Vera Vera says, "Oh, I don't mind not standing out....no crazy pets, no outlandish outfits...I'd rather do my job." She shrugs a bit, "I often get lost in my work myself, so I know how that is...I mean, when I was building Sora I often worked late into the night.""
Doc     "I--I see," Doc says. "I'm afraid I don't have any of the things I've built over the years anymore...except the lab, but that's new, so. I cybernetically augmented a genetically enhanced chimpanzee at least once." Doc's eyes have gone wide and excited as he speaks of his scientific glory days. The smile on his face borders on the manic as he continues, "He destroyed a city block completely, with collateral damage stretching for miles in all directions. The insurance claims totalled in the billions!" He began laughing maniacally, and everyone in the bar was staring before he abruptly stops. Taking off his hat, he smooths his hair back, though it doesn't need to be, as it's a long braid that reaches his waist. He then calmly puts his hat back on and says, "For obvious reasons, he exploded."

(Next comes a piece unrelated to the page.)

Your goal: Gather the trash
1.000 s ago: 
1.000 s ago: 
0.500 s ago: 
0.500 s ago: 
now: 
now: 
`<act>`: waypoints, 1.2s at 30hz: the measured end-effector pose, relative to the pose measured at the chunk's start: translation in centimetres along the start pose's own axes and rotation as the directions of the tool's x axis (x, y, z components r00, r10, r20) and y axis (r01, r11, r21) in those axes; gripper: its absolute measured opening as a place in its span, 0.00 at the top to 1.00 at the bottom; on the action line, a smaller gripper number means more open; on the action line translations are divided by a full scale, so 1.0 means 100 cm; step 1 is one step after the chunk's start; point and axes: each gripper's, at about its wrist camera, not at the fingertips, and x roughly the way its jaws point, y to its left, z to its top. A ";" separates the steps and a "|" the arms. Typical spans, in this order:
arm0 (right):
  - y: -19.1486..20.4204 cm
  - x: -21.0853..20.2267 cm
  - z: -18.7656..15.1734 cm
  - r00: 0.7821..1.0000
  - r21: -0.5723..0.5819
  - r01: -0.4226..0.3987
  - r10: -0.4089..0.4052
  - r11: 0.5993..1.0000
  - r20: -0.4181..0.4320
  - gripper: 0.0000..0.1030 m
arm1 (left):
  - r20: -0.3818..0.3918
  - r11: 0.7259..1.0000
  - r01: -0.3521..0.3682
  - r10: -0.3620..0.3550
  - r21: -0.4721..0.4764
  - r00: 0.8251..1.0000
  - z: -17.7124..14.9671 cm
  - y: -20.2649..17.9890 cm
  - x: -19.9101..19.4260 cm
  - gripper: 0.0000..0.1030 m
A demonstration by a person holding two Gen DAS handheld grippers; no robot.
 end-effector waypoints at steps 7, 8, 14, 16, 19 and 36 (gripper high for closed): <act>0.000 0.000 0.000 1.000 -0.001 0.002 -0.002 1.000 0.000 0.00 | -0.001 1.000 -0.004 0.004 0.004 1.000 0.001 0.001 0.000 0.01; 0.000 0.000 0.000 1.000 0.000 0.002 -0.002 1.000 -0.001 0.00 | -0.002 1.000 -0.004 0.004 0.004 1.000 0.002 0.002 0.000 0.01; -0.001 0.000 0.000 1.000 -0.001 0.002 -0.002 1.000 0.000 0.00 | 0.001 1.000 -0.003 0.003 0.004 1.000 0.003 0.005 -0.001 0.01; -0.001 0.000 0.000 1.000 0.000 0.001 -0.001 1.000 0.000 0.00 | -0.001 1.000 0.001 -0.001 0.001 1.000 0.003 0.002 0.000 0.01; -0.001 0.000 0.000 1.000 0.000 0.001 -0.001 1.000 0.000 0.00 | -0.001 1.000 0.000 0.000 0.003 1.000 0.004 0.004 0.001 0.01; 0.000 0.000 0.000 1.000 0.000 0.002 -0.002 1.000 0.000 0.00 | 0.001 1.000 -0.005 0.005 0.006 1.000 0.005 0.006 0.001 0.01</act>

Vera Vera says, "ok...yeah, I can see that...an a giant lizard that rose up from the depths..30 stories high, breathing fire...into the sky...I might believe you saw a lepracun once....but that...I'll have to pass""
Doc     Doc blinks as Vera lays it out, but just goes back to smiling as he leans into his chair. "It doesn't matter if the militia believes me. I'm just lucky the bombs dropped before I had to do the legal cleanup."
Vera Vera shrugs, "Not saying anything for the militia...just hard to picture a chimp doing that....I guess I'm just a girl based in facts. I leave truth to the philsosphers.."
Doc     "You've obviously not seen a chimp with dual shoulder-mounted MIRV-launching cybernetic implants." Doc shrugs, shaking his head slightly. "Admittedly, those were just frivolous. They didn't do nearly as much as the other weapon systems I installed on him."
Vera Vera nods, "ANd hopefully I won't" Just then Sora pops her head in the door.."Already to roll boss." Vera nods her head, "Ok..." As she gets to her feet, "Always best to keep things simple....the extra weight is prolly what slowed them down..." As she gives a nod of her head, and follows Sora out. After a few moments, the roar of the Roadmaster can be heard drivng off.
Doc     Doc pulls a toy non-cybernetic chimp from his pocket. "Eeerkh. Pshew," he vocalizes softly as he gently tips over his glass with it.